Han Leng, Zhao Zhongming
Virginia Institute for Psychiatric and Behavioral Genetics, Virginia Commonwealth University, Richmond, VA 23298, USA.
BMC Bioinformatics. 2009 Feb 20;10:65. doi: 10.1186/1471-2105-10-65.
CpG islands (CGIs), clusters of CpG dinucleotides in GC-rich regions, are often located in the 5' end of genes and considered gene markers. Hackenberg et al. (2006) recently developed a new algorithm, CpGcluster, which uses a completely different mathematical approach from previous traditional algorithms. Their evaluation suggests that CpGcluster provides a much more efficient approach to detecting functional clusters or islands of CpGs.
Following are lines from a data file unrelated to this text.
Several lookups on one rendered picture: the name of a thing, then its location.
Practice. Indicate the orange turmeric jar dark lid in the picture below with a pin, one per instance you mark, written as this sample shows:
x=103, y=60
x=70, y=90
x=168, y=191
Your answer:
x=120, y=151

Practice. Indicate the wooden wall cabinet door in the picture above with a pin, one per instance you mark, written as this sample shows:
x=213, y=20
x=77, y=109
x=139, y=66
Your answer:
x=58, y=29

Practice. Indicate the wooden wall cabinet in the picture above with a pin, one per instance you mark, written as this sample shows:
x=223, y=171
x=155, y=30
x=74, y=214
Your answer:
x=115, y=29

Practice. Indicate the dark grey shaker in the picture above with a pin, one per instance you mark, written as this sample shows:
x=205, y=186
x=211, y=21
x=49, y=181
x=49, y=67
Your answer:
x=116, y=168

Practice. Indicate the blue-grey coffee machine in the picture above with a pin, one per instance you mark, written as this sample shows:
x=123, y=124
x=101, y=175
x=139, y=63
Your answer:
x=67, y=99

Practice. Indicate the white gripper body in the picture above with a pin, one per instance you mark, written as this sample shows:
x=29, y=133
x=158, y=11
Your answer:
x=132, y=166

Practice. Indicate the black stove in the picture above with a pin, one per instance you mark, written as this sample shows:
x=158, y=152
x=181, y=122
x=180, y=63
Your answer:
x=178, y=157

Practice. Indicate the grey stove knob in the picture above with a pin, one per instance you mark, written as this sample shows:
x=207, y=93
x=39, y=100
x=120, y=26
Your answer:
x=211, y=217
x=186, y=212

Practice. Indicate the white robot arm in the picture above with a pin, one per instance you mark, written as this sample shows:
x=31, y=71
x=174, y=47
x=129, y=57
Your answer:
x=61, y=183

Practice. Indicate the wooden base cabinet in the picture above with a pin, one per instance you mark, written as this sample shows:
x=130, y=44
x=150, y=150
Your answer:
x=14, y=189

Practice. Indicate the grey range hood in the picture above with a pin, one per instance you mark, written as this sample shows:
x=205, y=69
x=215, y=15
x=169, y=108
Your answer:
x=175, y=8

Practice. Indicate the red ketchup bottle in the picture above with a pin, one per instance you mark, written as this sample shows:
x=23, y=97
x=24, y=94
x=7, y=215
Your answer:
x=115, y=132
We systematically compared CpGcluster with the traditional algorithm by Takai and Jones (2002). Our comparisons of (1) the number of islands versus the number of genes in a genome, (2) the distribution of islands in different genomic regions, (3) island length, (4) the distance between two neighboring islands, and (5) methylation status suggest that Takai and Jones' algorithm is overall more appropriate for identifying promoter-associated islands of CpGs in vertebrate genomes.
The generation of genome sequence and DNA methylation data is expected to accelerate greatly. The information in this study is important for its extensive utility in gene feature analysis and epigenomics including gene prediction and methylation chip design in different genomes.
CpG岛(CGIs)是富含GC区域中的CpG二核苷酸簇,通常位于基因的5'端,被视为基因标记。哈肯贝格等人(2006年)最近开发了一种新算法CpGcluster,它采用了与以往传统算法完全不同的数学方法。他们的评估表明,CpGcluster为检测CpG的功能簇或岛提供了一种更为有效的方法。
我们将CpGcluster与高井和琼斯(2002年)的传统算法进行了系统比较。我们对(1)基因组中岛的数量与基因数量、(2)岛在不同基因组区域的分布、(3)岛的长度、(4)两个相邻岛之间的距离以及(5)甲基化状态的比较表明,高井和琼斯的算法总体上更适合于识别脊椎动物基因组中与启动子相关的CpG岛。
预计基因组序列和DNA甲基化数据的生成将大大加速。本研究中的信息对于其在基因特征分析和表观基因组学中的广泛应用非常重要,包括不同基因组中的基因预测和甲基化芯片设计。